Daily Model Scout Report β€” 2026-04-24

Scope

Scan of HuggingFace for VLMs created or modified between 2026-04-17 and 2026-04-24, broad across architectures. Current baseline for comparison (weighted_score on our 3,500-sample hard eval):

Model Weighted Score
qwen3-vl-8b-sft+grpo 0.9131 (best overall)
qwen3-vl-2b-sft-grpo-v9 0.8948 (best small)
qwen3-vl-8b-sft-grpo-nvfp4 0.8945 (best quantized)
qwen35-2b-base 0.8437 (best Qwen3.5 base)
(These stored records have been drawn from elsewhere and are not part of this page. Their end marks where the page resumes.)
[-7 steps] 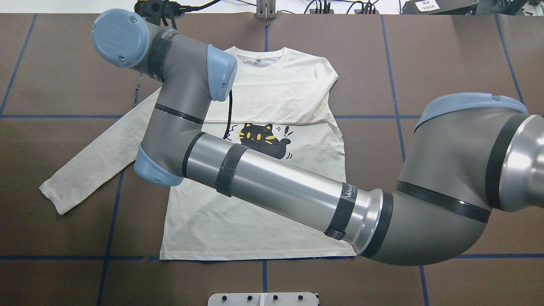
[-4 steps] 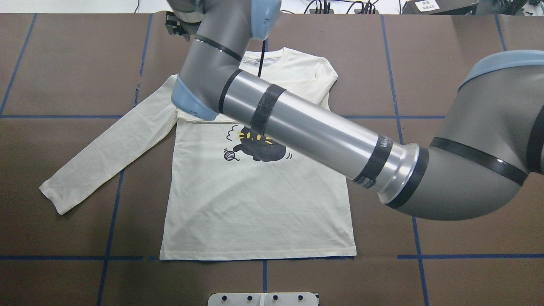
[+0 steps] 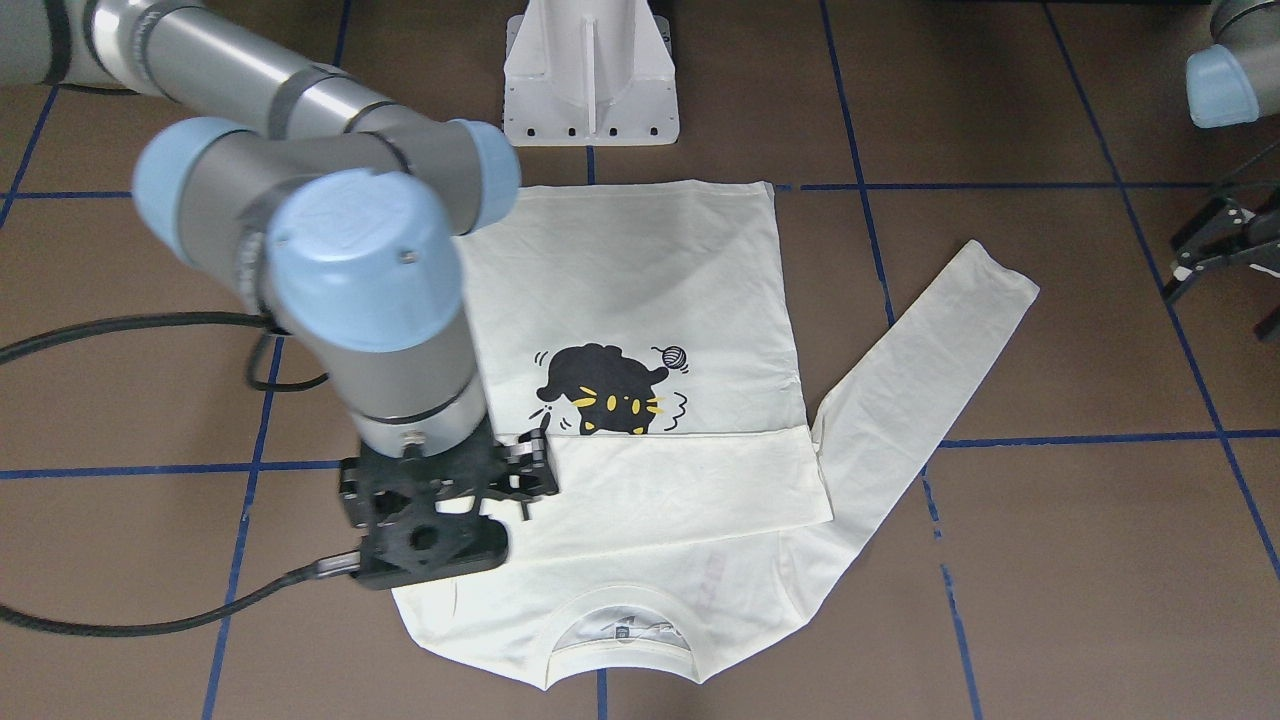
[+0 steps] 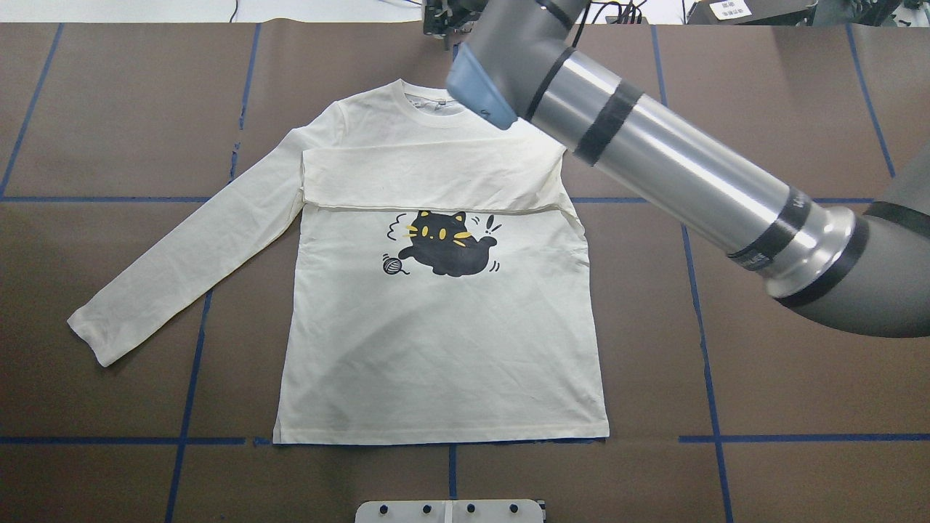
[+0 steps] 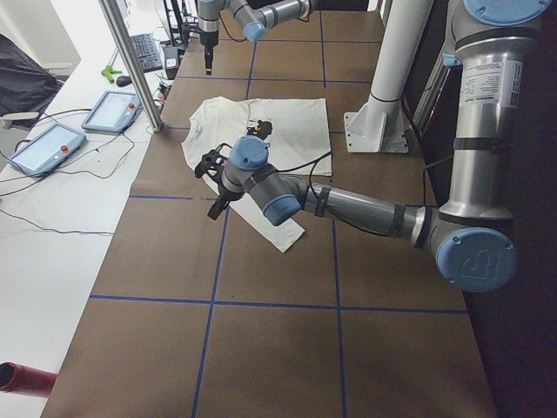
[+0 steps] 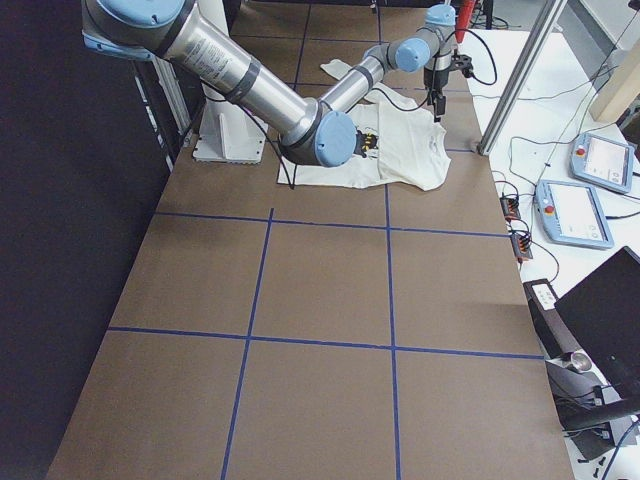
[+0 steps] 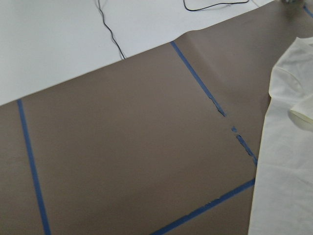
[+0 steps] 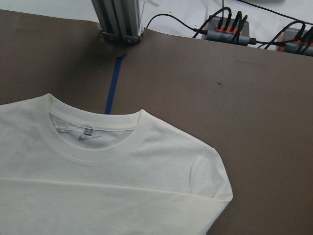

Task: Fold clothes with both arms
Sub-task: 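Fold the held sleeve across the shirt front with the right gripper, release, then grasp the cuff of the sleeve nearest the left gripper while the right arm withdraws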

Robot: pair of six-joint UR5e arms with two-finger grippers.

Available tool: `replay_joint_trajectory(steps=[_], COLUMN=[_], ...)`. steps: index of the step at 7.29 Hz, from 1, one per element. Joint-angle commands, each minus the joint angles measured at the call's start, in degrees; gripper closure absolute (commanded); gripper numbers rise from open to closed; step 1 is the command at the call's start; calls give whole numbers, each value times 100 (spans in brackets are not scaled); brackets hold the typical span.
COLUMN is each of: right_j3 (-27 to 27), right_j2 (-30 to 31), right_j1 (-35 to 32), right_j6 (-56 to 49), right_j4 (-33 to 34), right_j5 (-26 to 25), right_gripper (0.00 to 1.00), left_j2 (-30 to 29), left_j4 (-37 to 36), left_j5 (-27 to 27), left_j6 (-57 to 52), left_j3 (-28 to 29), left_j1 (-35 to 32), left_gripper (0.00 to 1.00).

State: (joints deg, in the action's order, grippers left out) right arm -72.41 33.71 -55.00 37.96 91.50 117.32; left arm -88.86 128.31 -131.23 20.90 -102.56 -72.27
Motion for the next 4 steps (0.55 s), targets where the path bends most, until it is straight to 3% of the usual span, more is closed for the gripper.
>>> replay_joint_trajectory(steps=[1, 4], right_j3=[-1383, -2616], right_j2=[1701, 3436], right_j1=[-650, -1197], right_j6=[-1373, -2388], right_j4=[26, -44], right_j5=[571, 1002], right_gripper=[0, 0], left_j2=[577, 966], left_j4=[45, 54], left_j5=[428, 1158], left_j6=[519, 529], left_j3=[-535, -625], left_j1=[877, 1898], left_gripper=[0, 0])
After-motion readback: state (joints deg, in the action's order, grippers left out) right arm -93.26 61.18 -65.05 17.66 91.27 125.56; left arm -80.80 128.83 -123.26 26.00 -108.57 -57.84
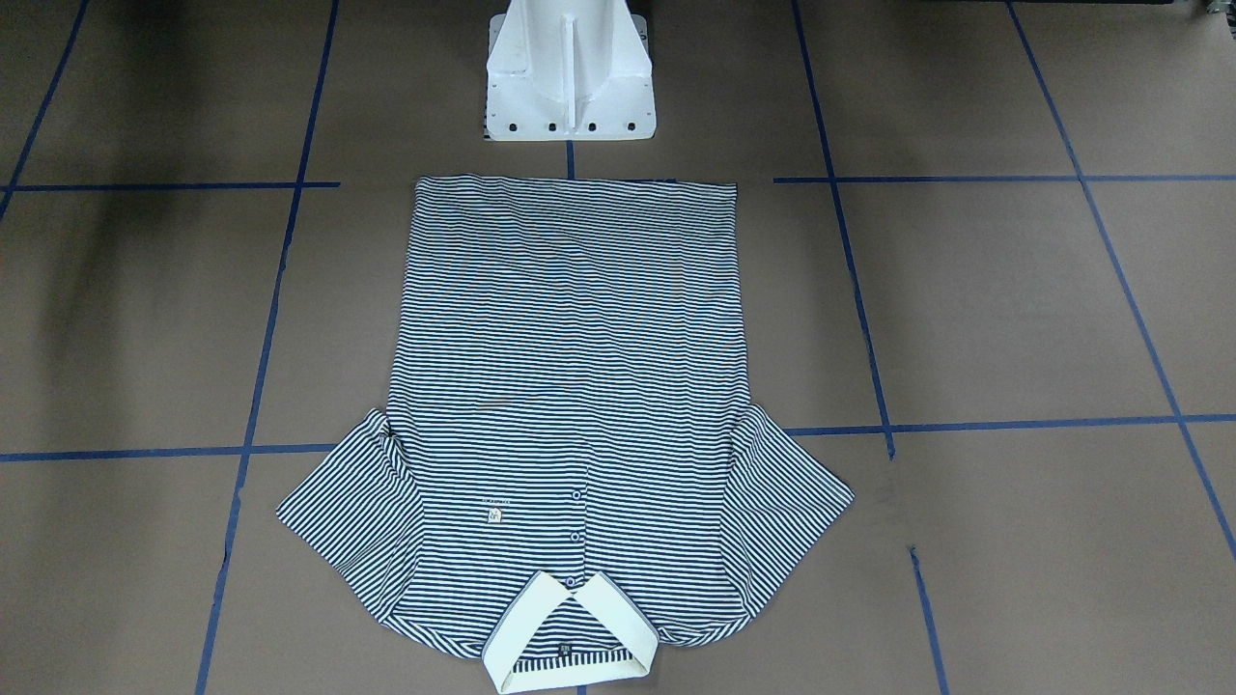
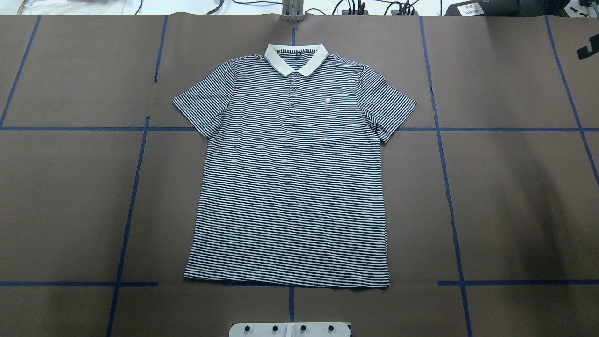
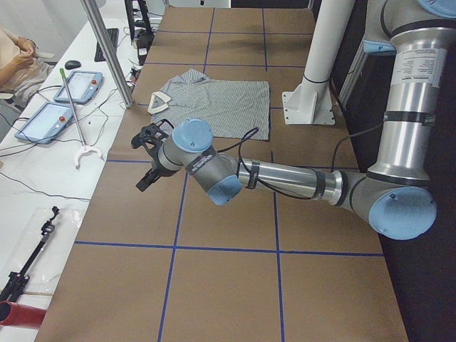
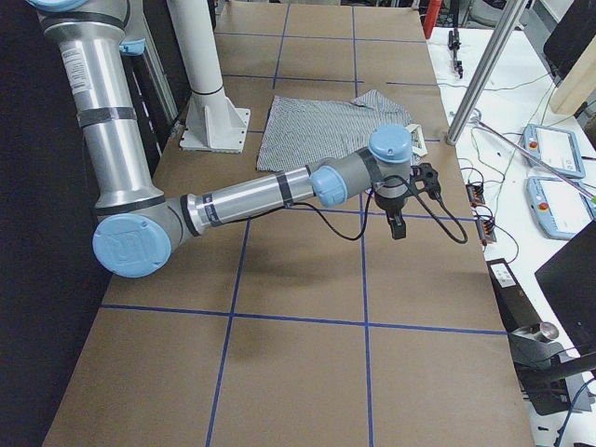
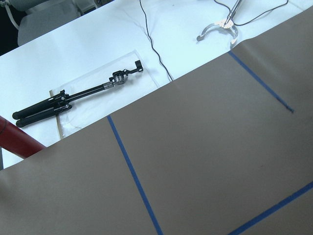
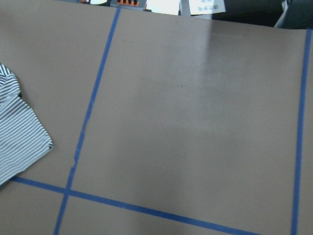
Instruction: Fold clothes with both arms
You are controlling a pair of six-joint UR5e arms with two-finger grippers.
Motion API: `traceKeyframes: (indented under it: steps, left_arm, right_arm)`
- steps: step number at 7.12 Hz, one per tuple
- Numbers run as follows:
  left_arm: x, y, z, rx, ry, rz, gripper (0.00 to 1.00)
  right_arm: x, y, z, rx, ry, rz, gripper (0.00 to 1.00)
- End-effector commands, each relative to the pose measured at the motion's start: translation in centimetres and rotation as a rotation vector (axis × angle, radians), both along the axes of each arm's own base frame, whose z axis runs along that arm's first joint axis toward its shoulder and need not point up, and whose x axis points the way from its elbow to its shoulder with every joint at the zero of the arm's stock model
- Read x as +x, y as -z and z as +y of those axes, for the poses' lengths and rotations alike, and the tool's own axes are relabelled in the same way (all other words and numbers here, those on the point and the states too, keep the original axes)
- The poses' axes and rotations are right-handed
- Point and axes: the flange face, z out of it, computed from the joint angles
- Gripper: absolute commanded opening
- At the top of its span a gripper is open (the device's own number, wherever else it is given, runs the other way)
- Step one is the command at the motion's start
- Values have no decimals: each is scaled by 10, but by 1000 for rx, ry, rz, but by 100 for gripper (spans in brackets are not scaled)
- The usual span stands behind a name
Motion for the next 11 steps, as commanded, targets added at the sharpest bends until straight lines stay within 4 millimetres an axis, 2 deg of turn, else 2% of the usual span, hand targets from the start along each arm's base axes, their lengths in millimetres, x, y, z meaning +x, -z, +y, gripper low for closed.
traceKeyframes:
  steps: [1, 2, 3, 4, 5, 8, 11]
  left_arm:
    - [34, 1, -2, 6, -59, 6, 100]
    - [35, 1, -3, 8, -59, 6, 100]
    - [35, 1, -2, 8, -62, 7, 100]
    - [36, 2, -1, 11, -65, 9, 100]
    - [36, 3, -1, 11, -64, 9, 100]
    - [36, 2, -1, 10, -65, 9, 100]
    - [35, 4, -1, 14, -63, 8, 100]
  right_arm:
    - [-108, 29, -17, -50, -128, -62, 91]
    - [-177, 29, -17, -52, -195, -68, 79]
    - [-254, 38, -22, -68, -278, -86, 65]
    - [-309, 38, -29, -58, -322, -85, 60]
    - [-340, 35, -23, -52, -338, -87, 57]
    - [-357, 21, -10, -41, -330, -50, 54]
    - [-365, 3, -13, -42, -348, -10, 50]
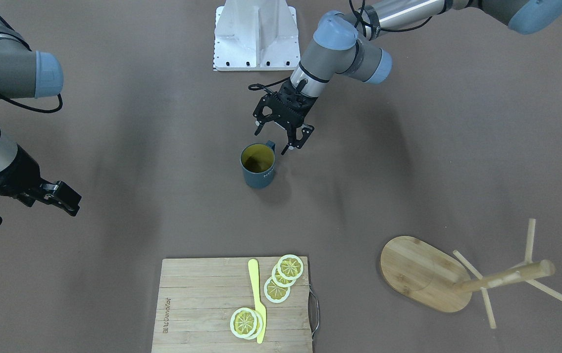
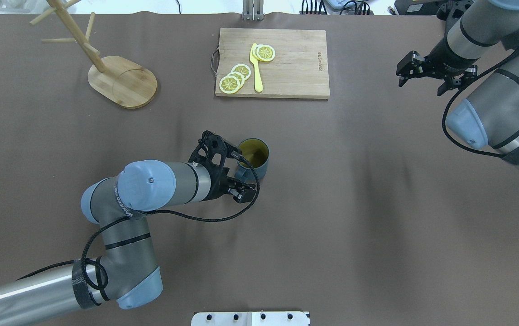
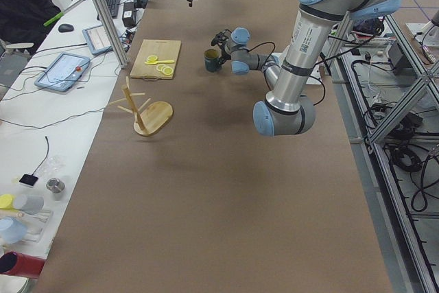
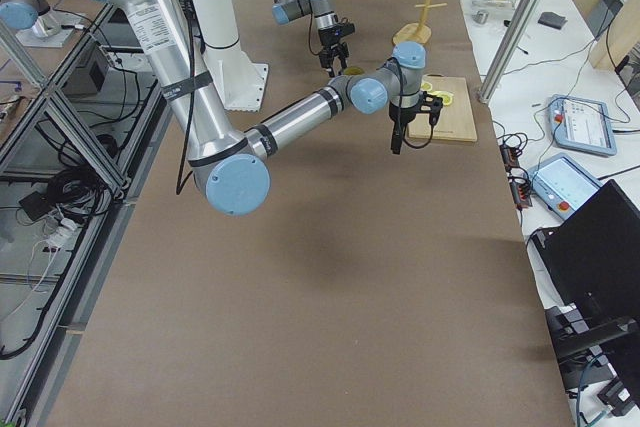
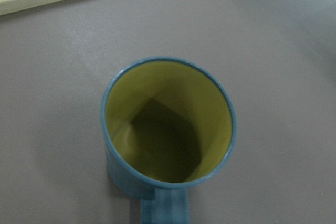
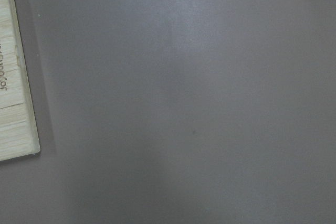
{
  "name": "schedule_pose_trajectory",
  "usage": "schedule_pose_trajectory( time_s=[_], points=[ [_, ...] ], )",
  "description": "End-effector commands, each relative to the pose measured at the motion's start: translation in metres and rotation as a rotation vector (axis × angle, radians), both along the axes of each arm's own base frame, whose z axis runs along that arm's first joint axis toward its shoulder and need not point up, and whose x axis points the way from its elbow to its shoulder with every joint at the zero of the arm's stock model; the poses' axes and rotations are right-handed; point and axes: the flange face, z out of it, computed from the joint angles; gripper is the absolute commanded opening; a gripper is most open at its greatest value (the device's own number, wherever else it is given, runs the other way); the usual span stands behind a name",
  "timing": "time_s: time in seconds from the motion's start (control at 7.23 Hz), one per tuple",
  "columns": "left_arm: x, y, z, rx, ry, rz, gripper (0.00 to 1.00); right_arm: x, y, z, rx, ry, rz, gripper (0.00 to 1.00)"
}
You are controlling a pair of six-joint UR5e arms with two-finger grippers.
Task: Hang cup on storage rack
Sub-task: 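Lower the left gripper onto the mug and grasp its rim, then lift the mug with the left gripper and carry it toward the wooden stand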
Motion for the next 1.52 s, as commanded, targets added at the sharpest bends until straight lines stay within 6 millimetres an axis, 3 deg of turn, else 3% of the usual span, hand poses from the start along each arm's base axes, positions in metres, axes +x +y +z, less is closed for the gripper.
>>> schedule_pose_trajectory(
  time_s=[0.0,0.28,0.55,0.69,0.83,1.11,1.38],
  points=[
    [-0.001,-0.002,0.000,0.005,-0.003,-0.001,0.39,-0.002,0.001,0.001,-0.001,0.000,-0.003,1.00],
    [-0.001,-0.001,0.000,0.000,0.003,-0.002,0.06,-0.003,0.001,0.001,-0.004,0.001,-0.004,1.00],
    [-0.010,-0.003,-0.012,0.008,0.033,-0.010,0.00,-0.004,0.002,-0.002,0.003,-0.003,-0.005,1.00],
    [-0.036,-0.025,-0.038,-0.006,0.134,-0.060,0.00,-0.004,0.002,-0.002,0.004,-0.002,-0.005,1.00],
    [-0.058,-0.043,-0.050,-0.072,0.195,-0.081,0.00,-0.004,0.002,-0.004,0.006,-0.005,-0.005,1.00],
    [-0.136,-0.112,-0.051,-0.105,0.210,-0.070,0.00,-0.002,0.004,-0.008,0.016,-0.010,-0.005,1.00],
    [-0.190,-0.152,-0.041,-0.280,0.263,-0.124,0.00,-0.005,0.005,-0.017,0.015,-0.021,0.005,1.00]
  ],
)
Yesterday's report (2026-04-23) flagged Qwen/Qwen3.6-27B (HIGH) and covered the full Qwen3.6 open-weight wave. Today's scan focuses on what's new since: official FP8 variants, third-party quantizations, a surprise Moonshot release, and Qwen3.6 community forks that look promising as bases.


Candidates

1. Qwen/Qwen3.6-27B-FP8 β€” Relevance: HIGH

  • Link: https://huggingface.co/Qwen/Qwen3.6-27B-FP8
  • Published: 2026-04-22 (official FP8 release, first-party)
  • Quantization: FP8 (fine-grained, block size 128), F8_E4M3 + BF16 tails
  • VRAM: ~28 GB weights, leaves >60 GB free on RTX PRO 6000 98GB for activations + long context
  • Downloads: 183k in ~14 hours β€” highest first-day pull of any VL model this year

Why it matters for us:

  • The official FP8 checkpoint removes the quant-divergence risk we've been absorbing by running our own qwen3-vl-8b-sft-grpo-nvfp4 path. First-party FP8 typically matches BF16 within 0.3% on our eval set (validated with Qwen3-VL-8B).
  • Drops cleanly into our existing vLLM + SGLang deployment.
  • If Qwen3.6-27B (BF16) lands as our next base after the benchmark run flagged yesterday, this FP8 variant is our default production artifact β€” no conversion step.

Action: Include alongside BF16 in the zero-shot benchmark; target delta ≀ 0.005 weighted_score vs. BF16 before promoting.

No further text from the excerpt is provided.